Exercise requirements: Reproduce each line of the material exactly as it reads.

Stored data:
-=-=-=-=-
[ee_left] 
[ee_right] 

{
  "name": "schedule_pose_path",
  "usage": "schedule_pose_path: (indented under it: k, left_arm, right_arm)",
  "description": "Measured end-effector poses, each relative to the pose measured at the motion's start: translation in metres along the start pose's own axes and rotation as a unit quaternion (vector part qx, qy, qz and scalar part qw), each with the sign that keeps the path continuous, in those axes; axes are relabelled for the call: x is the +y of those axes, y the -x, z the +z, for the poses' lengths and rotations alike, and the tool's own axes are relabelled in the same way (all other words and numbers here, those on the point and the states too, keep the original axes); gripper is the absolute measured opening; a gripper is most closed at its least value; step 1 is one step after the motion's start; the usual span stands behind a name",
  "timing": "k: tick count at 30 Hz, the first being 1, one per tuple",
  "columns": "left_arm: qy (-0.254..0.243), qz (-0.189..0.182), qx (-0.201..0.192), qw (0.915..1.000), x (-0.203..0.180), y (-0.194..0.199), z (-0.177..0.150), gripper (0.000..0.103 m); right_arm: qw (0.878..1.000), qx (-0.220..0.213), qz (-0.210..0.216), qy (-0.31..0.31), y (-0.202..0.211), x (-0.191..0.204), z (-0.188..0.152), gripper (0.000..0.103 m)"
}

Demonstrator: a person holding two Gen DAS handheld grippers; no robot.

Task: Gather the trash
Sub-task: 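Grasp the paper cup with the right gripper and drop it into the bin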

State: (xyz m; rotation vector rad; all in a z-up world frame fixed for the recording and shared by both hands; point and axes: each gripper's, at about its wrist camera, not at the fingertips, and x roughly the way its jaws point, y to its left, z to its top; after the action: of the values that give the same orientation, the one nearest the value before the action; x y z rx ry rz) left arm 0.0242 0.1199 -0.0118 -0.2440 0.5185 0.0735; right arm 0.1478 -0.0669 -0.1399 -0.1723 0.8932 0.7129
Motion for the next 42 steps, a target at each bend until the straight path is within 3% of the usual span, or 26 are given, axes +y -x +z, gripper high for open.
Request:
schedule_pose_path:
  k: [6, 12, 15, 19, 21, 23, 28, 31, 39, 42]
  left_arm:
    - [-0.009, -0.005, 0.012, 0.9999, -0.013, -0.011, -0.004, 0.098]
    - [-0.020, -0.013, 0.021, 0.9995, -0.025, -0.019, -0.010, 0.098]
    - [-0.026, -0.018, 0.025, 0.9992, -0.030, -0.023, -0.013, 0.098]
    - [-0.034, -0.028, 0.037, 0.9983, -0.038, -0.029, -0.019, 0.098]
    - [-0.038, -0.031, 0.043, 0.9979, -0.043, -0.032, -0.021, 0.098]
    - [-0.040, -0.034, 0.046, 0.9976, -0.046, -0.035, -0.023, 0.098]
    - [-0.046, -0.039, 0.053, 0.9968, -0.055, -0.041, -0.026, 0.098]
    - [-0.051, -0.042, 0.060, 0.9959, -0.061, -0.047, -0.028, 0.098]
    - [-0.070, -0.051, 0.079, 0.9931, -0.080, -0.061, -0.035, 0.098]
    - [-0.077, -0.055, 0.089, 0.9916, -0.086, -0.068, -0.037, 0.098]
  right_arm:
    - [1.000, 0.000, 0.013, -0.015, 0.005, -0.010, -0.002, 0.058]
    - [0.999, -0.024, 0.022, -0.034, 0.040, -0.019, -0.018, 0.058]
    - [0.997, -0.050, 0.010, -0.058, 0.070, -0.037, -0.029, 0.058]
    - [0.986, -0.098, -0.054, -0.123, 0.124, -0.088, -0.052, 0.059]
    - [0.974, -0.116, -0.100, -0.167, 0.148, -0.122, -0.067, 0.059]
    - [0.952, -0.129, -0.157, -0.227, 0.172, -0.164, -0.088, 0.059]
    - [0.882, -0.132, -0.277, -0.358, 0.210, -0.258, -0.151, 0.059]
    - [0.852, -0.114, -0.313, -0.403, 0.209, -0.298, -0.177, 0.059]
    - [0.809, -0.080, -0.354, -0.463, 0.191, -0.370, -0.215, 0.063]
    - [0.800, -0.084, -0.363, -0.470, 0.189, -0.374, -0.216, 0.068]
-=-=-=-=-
Response area:
[ee_left] 
[ee_right] 

{
  "name": "schedule_pose_path",
  "usage": "schedule_pose_path: (indented under it: k, left_arm, right_arm)",
  "description": "Measured end-effector poses, each relative to the pose measured at the motion's start: translation in metres along the start pose's own axes and rotation as a unit quaternion (vector part qx, qy, qz and scalar part qw), each with the sign that keeps the path continuous, in those axes; axes are relabelled for the call: x is the +y of those axes, y the -x, z the +z, for the poses' lengths and rotations alike, and the tool's own axes are relabelled in the same way (all other words and numbers here, those on the point and the states too, keep the original axes); gripper is the absolute measured opening; a gripper is most closed at its least value; step 1 is one step after the motion's start; the usual span stands behind a name",
  "timing": "k: tick count at 30 Hz, the first being 1, one per tuple",
  "columns": "left_arm: qy (-0.254..0.243), qz (-0.189..0.182), qx (-0.201..0.192), qw (0.915..1.000), x (-0.203..0.180), y (-0.194..0.199), z (-0.177..0.150), gripper (0.000..0.103 m); right_arm: qw (0.878..1.000), qx (-0.220..0.213), qz (-0.210..0.216), qy (-0.31..0.31), y (-0.202..0.211), x (-0.191..0.204), z (-0.188..0.152), gripper (0.000..0.103 m)"
}

Demonstrator: a person holding two Gen DAS handheld grippers; no robot.

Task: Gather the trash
Sub-task: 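Grasp the paper cup with the right gripper and drop it into the bin
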
State: (xyz m; rotation vector rad; all in a z-up world frame fixed for the recording and shared by both hands; point and axes: each gripper's, at about its wrist camera, not at the fingertips, and x roughly the way its jaws point, y to its left, z to its top; after the action: of the values that give the same orientation, the one nearest the value before the action; x y z rx ry rz) left arm 0.0242 0.1199 -0.0118 -0.2440 0.5185 0.0735; right arm 0.1478 -0.0669 -0.1399 -0.1723 0.8932 0.7129
Motion for the next 42 steps, a target at each bend until the straight path is within 3% of the usual span, or 26 are given, axes +y -x +z, gripper high for open.
Request:
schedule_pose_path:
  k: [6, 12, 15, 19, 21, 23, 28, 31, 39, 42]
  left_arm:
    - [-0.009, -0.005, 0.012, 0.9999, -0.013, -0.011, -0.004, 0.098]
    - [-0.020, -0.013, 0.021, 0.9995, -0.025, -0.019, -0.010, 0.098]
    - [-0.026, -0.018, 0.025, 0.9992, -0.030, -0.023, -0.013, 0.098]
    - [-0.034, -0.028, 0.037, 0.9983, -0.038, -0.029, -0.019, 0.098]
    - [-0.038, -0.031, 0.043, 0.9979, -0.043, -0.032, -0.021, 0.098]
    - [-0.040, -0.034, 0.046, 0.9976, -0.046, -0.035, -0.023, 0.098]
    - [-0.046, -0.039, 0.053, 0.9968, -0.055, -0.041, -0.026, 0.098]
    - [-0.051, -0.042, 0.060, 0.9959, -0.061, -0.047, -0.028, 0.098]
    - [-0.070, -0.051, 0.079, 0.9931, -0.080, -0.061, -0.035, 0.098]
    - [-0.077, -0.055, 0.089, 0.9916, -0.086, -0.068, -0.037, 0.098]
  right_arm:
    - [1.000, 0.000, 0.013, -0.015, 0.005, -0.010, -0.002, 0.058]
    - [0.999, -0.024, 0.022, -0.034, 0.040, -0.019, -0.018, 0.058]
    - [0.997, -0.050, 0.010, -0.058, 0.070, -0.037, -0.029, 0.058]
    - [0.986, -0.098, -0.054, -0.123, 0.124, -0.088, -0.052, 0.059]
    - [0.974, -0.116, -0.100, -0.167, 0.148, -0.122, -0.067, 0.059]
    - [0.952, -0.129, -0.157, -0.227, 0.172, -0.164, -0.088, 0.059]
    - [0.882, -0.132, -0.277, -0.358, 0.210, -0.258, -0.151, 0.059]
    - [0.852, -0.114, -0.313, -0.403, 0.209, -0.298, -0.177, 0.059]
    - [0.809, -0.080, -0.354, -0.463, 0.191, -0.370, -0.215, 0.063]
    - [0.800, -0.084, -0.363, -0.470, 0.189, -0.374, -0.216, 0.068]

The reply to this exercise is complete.